My Shrinking Life – review

My Shrinking Life, image courtesy of The National Theatre of Scotland
My Shrinking Life, image courtesy of The National Theatre of Scotland
My Shrinking Life, image courtesy of The National Theatre of Scotland
My Shrinking Life, image courtesy of The National Theatre of Scotland


Dir. Lies Pauwels

MS is often described as accelerated old age, and Alison Peebles gives a glimpse into the effects of such a disease through an artistic medium in which worth is very often derived from appearance. Peebles has been involved in show business from a young age and has enjoyed a long and illustrious career. Her performance in My Shrinking Life, a project of her own conception, is an affirmation that her own diagnosis with MS is by no means an ending to her stage career.

My Shrinking Life does a commendable job of highlighting the real physical and mental agony of a debilitating disease, as Peebles visibly reconciles who she once was with what her condition has forced her body to become. This loss of control is palpable as early as the first moments of the play when she makes her entrance by walking down the stairs onto the stage; a simple feat for most but a dramatic, stomach clenching trial for her. Still, a jaunty, if ironic smile remains on her face, with every facial twitch a small, self-aware performance in itself; fitting for a lifelong actress portraying a lifelong actress.

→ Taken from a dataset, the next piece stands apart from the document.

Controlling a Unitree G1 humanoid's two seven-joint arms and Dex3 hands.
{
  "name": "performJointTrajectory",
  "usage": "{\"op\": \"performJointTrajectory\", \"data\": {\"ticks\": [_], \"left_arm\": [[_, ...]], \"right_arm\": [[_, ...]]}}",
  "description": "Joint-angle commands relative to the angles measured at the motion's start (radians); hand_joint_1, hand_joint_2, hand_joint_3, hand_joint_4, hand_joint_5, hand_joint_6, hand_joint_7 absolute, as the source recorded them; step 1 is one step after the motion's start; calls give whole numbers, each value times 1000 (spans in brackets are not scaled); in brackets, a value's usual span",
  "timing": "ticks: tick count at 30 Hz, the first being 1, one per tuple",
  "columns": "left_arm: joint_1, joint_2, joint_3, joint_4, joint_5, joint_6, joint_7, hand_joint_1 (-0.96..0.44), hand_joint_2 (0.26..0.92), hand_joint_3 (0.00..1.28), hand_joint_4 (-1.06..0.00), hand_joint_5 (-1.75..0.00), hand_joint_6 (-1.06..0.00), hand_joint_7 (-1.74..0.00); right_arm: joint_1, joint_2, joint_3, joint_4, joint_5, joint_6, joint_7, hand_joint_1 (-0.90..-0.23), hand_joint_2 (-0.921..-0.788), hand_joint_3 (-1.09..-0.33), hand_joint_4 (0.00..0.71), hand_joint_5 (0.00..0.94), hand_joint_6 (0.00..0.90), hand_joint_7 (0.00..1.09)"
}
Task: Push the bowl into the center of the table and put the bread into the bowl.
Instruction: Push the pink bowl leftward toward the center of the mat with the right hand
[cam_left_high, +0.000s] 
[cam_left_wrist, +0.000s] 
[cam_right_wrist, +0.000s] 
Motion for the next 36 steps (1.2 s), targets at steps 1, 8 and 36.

A child actor (one of the two young performers, Amy Gallagher and Alice Young, touring with the show) portrays the younger version of Allison, her high, girlish voice clear and strong as she lists off the drugs she has done (LSD and cocaine among others, ‘but never heroin’). She remains present throughout the show, and delivers an exceedingly mature and wise performance, though she rarely speaks. She is always on the edges of the action, often near the wheelchair parked ominously in the corner. The wheelchair represents total dependence, but Peebles is not ready to resign herself to such a fate; some of the most powerful scenes are based around reminding the audience that while she may move more slowly, she is neither childlike nor an invalid and does not deserve to be treated as such.

The other members of the cast, Katie Armstrong, Thomas J Baylis and Hanna Stanbridge ( all professional dancers) chaotically leap about the stage as Allison sits calmly in the corner, sometimes sucking a lolly, sometimes sipping red wine, her withered legs curling in on one another. Stacking the cast with trained dancers creates a strikingly beautiful physical aspect to the production, highlighting, rather than attempting to mask what cannot be ignored, presenting a startling illustration of the degeneration caused by the disease. Still, a perfect body does not necessarily denote a perfect mind and a perfect life as the young cast is quick to assure the audience, and each of them deliver strong performances.

My Shrinking Life uses sharply contrasting, often surreal images to shove the audience member towards the uncomfortable conclusion of inevitability; the idea that to waste time being unhappy is a waste of life, a waste of health and a waste of a capable body. No one is in control and no one can predict where they will be tomorrow or next week or in ten years. These ideas are far from original but their portrayal, while occasionally bitter, is never desolate, resulting in a powerful and inspiring piece that does a wonderful job of understanding and sympathising with victims of MS.